One of the most important elements of an information governance program is the proper classification of your data. A central, formal classification scheme is critical, especially when much of the information – structured and unstructured – is used in multiple departments or teams across the organization. If data is the lifeblood of your organization, then a good classification scheme ensures that everyone can find and leverage that data in their daily work. It also means you have a proven strategy to manage that data appropriately.

 

The Benefits of Classification

Imagine trying to find a document among thousands of documents spread across multiple file shares, or file-sharing applications. Maybe you know what the document is called, or maybe you only know what its contents hold. Maybe there are multiple versions of the document or multiple copies stored by other departments. Frustrated yet? Who wouldn’t be?

Not only do you have to move from one repository to another to try and find your document, but searching for it in repositories that do offer a search function is returning so many results, it will take forever to sort through it all.

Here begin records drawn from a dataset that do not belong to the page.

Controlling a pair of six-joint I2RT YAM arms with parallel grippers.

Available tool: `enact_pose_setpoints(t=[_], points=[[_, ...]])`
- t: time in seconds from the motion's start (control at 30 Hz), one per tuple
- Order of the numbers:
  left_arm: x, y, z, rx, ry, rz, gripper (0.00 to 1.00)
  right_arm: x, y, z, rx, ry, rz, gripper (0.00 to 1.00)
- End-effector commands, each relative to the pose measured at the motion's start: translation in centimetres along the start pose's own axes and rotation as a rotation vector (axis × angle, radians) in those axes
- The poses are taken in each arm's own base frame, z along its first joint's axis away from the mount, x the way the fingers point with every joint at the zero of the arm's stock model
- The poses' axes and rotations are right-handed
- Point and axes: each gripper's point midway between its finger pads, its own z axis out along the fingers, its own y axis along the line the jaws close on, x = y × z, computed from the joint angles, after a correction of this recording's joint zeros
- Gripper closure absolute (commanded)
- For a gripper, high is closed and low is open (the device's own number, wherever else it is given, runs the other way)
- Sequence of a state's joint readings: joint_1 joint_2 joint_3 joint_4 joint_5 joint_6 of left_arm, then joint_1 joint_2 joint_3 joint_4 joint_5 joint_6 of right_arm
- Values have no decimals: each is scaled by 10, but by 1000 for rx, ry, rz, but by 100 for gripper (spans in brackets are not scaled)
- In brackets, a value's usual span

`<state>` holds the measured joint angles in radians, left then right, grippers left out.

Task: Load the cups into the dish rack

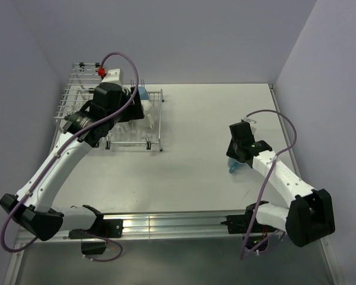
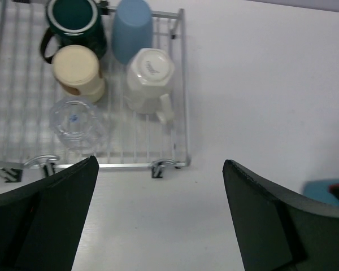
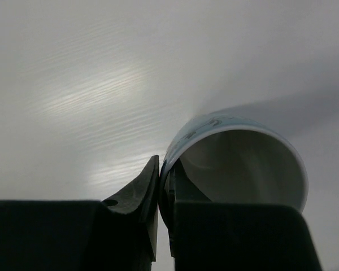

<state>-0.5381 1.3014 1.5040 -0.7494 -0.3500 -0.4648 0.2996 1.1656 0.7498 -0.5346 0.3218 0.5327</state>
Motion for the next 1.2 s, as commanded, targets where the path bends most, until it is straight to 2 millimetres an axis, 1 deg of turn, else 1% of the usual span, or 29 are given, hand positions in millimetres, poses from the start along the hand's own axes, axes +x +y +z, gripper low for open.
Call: enact_pose_setpoints(t=[0.0, 0.03, 0.07, 0.1, 0.13, 0.17, 0.2, 0.23, 0.27, 0.3, 0.33, 0.37, 0.4, 0.43, 0.47, 0.5, 0.53, 0.57, 0.6, 0.63, 0.67, 0.73, 0.77, 0.93, 0.97, 1.03, 1.07, 1.13, 1.17], points=[[-17, -40, -26, 247, -63, -47, 1, -59, 86, -71, -465, -121, 81, 100], [-11, -44, -26, 275, -49, -57, 1, -65, 97, -86, -535, -131, 87, 100], [-8, -55, -31, 346, -34, -61, 1, -71, 114, -115, -656, -145, 75, 100], [-12, -63, -37, 399, -51, -71, 1, -79, 126, -134, -736, -168, 91, 100], [-6, -68, -36, 430, -33, -80, 1, -83, 133, -149, -796, -179, 97, 100], [-1, -78, -41, 495, -12, -82, 1, -89, 138, -170, -863, -207, 107, 100], [-4, -85, -45, 542, -22, -88, 1, -94, 148, -192, -957, -220, 120, 100], [3, -90, -44, 570, -3, -96, 1, -98, 151, -204, -1006, -232, 132, 100], [5, -93, -45, 597, 4, -101, 1, -107, 154, -225, -1081, -281, 143, 100], [2, -106, -54, 684, -2, -101, 1, -106, 158, -242, -1159, -264, 157, 100], [12, -111, -54, 724, 24, -110, 1, -107, 160, -254, -1213, -269, 170, 100], [14, -116, -58, 765, 30, -114, 1, -104, 161, -262, -1262, -268, 178, 100], [17, -124, -67, 835, 48, -114, 1, -109, 164, -285, -1366, -283, 197, 100], [17, -129, -68, 872, 42, -130, 1, -109, 165, -294, -1416, -283, 210, 100], [18, -132, -71, 900, 45, -132, 1, -104, 165, -295, -1448, -269, 222, 100], [18, -135, -74, 924, 49, -137, 1, -109, 166, -311, -1526, -286, 248, 100], [21, -139, -78, 956, 68, -147, 1, -106, 166, -319, -1573, -277, 240, 100], [19, -142, -80, 981, 58, -150, 1, -101, 167, -316, -1591, -263, 248, 100], [18, -144, -83, 1002, 57, -154, 1, -104, 165, -328, -1650, -278, 264, 100], [22, -147, -87, 1037, 84, -169, 1, -103, 165, -331, -1674, -278, 270, 100], [18, -151, -91, 1071, 62, -170, 1, -102, 164, -334, -1702, -281, 281, 100], [20, -155, -98, 1123, 77, -196, 1, -101, 163, -336, -1722, -290, 294, 100], [16, -157, -103, 1152, 56, -198, 1, -102, 160, -339, -1745, -303, 318, 100], [18, -161, -105, 1194, 80, -225, 1, -103, 150, -347, -1791, -354, 368, 100], [19, -162, -107, 1205, 85, -226, 1, -106, 148, -353, -1812, -369, 382, 100], [18, -163, -109, 1226, 84, -233, 1, -107, 148, -353, -1820, -365, 390, 100], [18, -164, -111, 1238, 84, -237, 1, -108, 146, -358, -1847, -372, 398, 100], [17, -167, -116, 1277, 89, -242, 1, -107, 145, -357, -1868, -368, 424, 100], [18, -168, -116, 1283, 94, -244, 1, -109, 142, -363, -1900, -382, 433, 100]])
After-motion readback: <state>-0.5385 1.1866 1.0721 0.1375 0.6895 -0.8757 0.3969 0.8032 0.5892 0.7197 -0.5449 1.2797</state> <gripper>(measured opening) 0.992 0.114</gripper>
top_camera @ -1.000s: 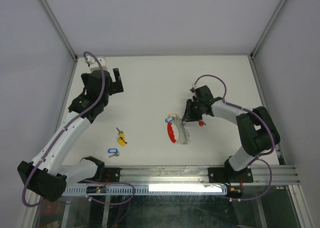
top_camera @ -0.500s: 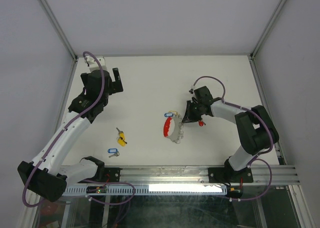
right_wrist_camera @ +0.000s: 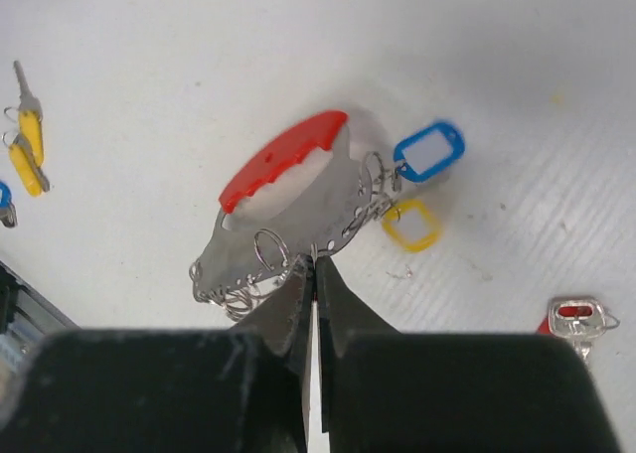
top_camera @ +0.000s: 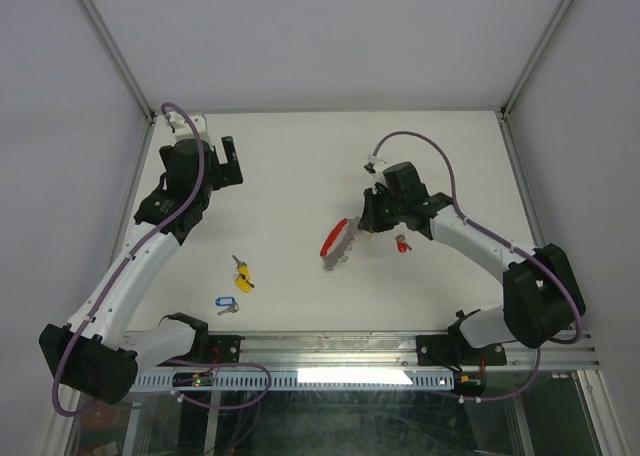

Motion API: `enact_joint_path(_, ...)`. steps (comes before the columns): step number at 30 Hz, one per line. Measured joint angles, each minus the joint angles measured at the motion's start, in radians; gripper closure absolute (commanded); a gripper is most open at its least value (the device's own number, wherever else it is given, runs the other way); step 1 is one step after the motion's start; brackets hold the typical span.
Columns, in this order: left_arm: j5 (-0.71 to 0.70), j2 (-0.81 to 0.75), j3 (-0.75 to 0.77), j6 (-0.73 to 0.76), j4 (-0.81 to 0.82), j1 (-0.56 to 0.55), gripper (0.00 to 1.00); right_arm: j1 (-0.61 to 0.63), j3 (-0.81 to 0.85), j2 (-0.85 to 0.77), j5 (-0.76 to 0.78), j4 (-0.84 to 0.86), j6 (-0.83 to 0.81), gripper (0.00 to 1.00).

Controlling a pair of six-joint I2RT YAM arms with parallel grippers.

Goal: Put the keys on the keyring

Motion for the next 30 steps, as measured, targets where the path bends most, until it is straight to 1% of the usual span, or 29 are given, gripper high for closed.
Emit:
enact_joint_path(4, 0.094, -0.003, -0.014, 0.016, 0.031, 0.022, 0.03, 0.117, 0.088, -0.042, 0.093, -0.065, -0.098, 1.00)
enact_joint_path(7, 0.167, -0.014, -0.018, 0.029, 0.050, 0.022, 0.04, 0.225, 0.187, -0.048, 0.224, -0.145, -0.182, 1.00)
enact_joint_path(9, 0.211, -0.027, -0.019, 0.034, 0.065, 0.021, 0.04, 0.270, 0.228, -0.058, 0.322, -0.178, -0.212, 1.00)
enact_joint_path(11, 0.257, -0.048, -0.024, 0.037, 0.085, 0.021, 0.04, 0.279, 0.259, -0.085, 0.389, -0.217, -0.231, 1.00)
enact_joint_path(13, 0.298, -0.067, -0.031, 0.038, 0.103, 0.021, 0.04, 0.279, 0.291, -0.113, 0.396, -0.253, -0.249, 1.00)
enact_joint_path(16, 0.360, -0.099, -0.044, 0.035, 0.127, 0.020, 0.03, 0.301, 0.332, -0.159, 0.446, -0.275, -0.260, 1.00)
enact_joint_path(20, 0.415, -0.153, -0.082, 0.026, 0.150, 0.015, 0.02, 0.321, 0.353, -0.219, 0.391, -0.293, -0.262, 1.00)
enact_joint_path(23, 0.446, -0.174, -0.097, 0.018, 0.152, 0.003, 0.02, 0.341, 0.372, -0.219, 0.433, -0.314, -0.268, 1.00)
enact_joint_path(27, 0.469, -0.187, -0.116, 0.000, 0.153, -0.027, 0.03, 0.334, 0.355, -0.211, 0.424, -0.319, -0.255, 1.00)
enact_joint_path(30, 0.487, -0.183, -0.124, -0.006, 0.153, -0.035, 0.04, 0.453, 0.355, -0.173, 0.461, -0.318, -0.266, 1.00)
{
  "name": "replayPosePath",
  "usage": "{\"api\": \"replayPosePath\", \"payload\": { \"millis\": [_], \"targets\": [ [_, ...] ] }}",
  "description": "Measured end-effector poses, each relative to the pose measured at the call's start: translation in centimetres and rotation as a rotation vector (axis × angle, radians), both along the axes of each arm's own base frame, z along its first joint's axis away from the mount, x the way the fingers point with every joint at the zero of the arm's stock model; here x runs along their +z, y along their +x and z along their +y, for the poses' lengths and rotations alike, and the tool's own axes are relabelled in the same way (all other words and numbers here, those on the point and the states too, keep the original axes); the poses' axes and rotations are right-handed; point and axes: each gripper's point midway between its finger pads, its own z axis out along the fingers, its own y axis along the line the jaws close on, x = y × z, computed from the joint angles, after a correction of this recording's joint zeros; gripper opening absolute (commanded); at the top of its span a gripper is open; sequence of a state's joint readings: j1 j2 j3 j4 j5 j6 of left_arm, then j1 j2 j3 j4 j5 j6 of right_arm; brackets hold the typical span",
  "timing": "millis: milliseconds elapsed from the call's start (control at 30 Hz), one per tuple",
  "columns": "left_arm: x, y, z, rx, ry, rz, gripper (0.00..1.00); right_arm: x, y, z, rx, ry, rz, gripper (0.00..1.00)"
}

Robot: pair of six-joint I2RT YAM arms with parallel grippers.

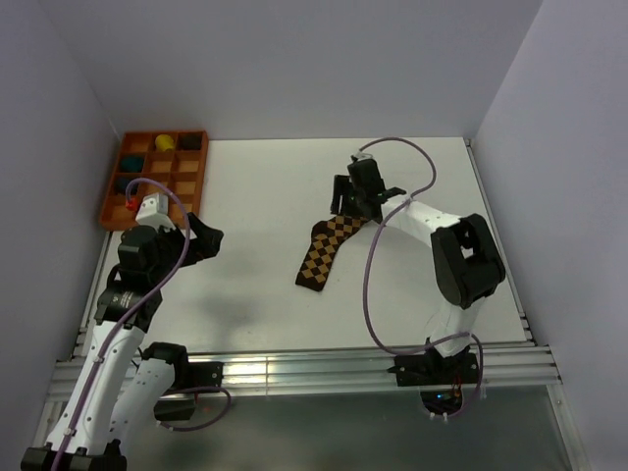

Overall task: Roll the socks
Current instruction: Move the sock to the center of the board, then roll the sock at the center of the board.

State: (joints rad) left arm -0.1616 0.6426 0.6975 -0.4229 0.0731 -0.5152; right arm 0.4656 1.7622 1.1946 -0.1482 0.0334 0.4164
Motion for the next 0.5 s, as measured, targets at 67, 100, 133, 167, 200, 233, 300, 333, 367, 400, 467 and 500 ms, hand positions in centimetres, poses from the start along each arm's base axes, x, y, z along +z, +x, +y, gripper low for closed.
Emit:
{"api": "replayPosePath", "payload": {
  "millis": [67,100,133,167,200,233,300,333,367,400,467,500],
  "targets": [
    [-0.4,0.2,-0.5,-0.024,-0.006,0.008,0.99,-1.8,1.0,-2.0,-0.034,-0.029,0.032,0.69],
    [-0.6,0.2,-0.7,-0.037,-0.009,0.015,1.00,-2.8,1.3,-2.8,-0.046,-0.043,0.050,0.69],
    [-0.6,0.2,-0.8,-0.045,-0.010,0.015,1.00,-3.6,1.5,-3.3,-0.051,-0.052,0.066,0.69],
    [-0.7,0.2,-1.0,-0.055,-0.013,0.016,0.99,-4.4,1.5,-3.8,-0.058,-0.061,0.086,0.69],
    [-0.7,0.2,-1.1,-0.061,-0.015,0.013,0.99,-5.0,1.4,-4.1,-0.060,-0.066,0.103,0.69],
    [-0.6,0.2,-1.3,-0.070,-0.020,0.008,0.99,-5.5,1.3,-4.4,-0.067,-0.069,0.117,0.69],
    [-0.4,0.2,-1.6,-0.086,-0.027,-0.001,0.99,-6.2,1.3,-5.0,-0.084,-0.064,0.139,0.69],
    [-0.3,0.2,-1.7,-0.092,-0.030,-0.005,0.99,-6.5,1.2,-5.3,-0.096,-0.061,0.149,0.69],
    [-0.2,0.2,-1.8,-0.098,-0.032,-0.009,0.99,-6.8,1.0,-5.7,-0.109,-0.059,0.158,0.70],
    [-0.2,0.2,-1.9,-0.106,-0.035,-0.010,0.99,-7.0,0.9,-6.1,-0.123,-0.056,0.166,0.70],
    [-0.3,0.1,-2.2,-0.120,-0.041,-0.010,1.00,-7.0,0.5,-6.8,-0.156,-0.042,0.161,0.70],
    [-0.5,0.0,-2.3,-0.125,-0.043,-0.009,1.00,-7.0,0.1,-7.1,-0.166,-0.038,0.163,0.70]
  ]
}}
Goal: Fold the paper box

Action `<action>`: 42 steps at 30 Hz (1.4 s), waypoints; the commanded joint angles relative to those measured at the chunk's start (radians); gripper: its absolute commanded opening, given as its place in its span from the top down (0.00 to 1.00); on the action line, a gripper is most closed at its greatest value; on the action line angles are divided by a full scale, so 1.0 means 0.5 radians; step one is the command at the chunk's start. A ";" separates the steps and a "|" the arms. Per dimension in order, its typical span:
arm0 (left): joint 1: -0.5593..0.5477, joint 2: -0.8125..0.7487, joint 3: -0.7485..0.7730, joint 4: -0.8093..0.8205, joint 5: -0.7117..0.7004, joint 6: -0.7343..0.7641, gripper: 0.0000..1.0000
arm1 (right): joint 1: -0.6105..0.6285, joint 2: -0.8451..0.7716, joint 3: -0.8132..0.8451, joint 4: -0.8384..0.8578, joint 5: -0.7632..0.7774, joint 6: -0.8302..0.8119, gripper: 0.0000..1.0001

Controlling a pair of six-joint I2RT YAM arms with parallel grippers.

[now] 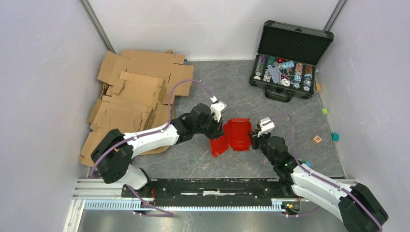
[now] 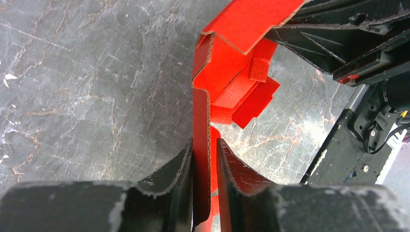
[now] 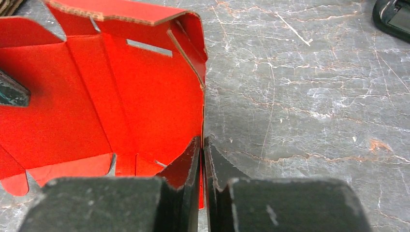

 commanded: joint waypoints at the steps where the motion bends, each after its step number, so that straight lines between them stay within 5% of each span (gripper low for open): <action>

Two things could help you here, and one of them is having a company-wide classification scheme. (For this article, I’ll focus on the classification of your documents and other unstructured content.)

Now, before I go any further, I don’t want you to think that you have to drop everything you are doing and kick off a year-long project to document your entire company’s taxonomy. Not only is that unreasonable to expect, but it also has the potential to slow down your information governance efforts.

Instead, we want you to think about your classification/taxonomy planning the same way we recommend you think about information governance – in phases or projects. Build your classification scheme as you build your governance program – one step at a time. By creating your taxonomy this way, you can add new content types or build on the content types already in the taxonomy, slowly and carefully developing a classification scheme that will work for everyone.

Let’s get back to it.

Effective classification of your content provides many benefits with the ultimate benefit that it gives you greater visibility into your information:

  • Identify sensitive information like PII, PCI, and other personal information
  • Separate the good information from the ROT
  • Respond quicker to requests for information
  • Assign cost-effective storage tiers
  • Apply appropriate security controls to prevent accidental disclosure or cyberhacking

There are many examples of the benefits of classification, but I’ll provide two:

  1. The first is responding to data subject requests from privacy regulations like upcoming CCPA or GDPR. Both of these regulations require you to provide a person with all the information you store on them in a certain amount of time (GDPR gives you 30 days, CCPA, 45 days). If you store customer information across many different repositories and each repository stores that information according to its own classification scheme, it’s going to be very challenging to find everything in a short period of time (unless, of course, you have many employees working together to do it – then you’re expending huge amounts of resources on each data subject request).
  2. The second is the risk of a cyber hack, which everyone says is not a matter of “if,” but a matter of “when.” According to a Harris Poll conducted for Symantec in January 2018, 60 million Americans have been affected by identity theft. Much of the data needed to perform identity theft is stolen from businesses that store customer information inappropriately or secure it inadequately. From the same article, “Cybercriminals will steal an estimated 33 billion records in 2023. That’s according to a 2018 study from Juniper Research. This compares with 12 billion records Juniper expects to be swiped in 2018.” If you’re not classifying your information and applying appropriate security policies to it, then you may find yourself one of those affected businesses.

 

Getting Started with Classification

Some people might think the first step to classification is to get a tool, but that’s not the first step. The first step is to bring together key stakeholders who create, curate and work with your organization’s information to get a complete picture of how information is used not only in one department or division but how that same information may be used in other departments or divisions. Keep in mind that you can still iteratively do this as you work on governance projects.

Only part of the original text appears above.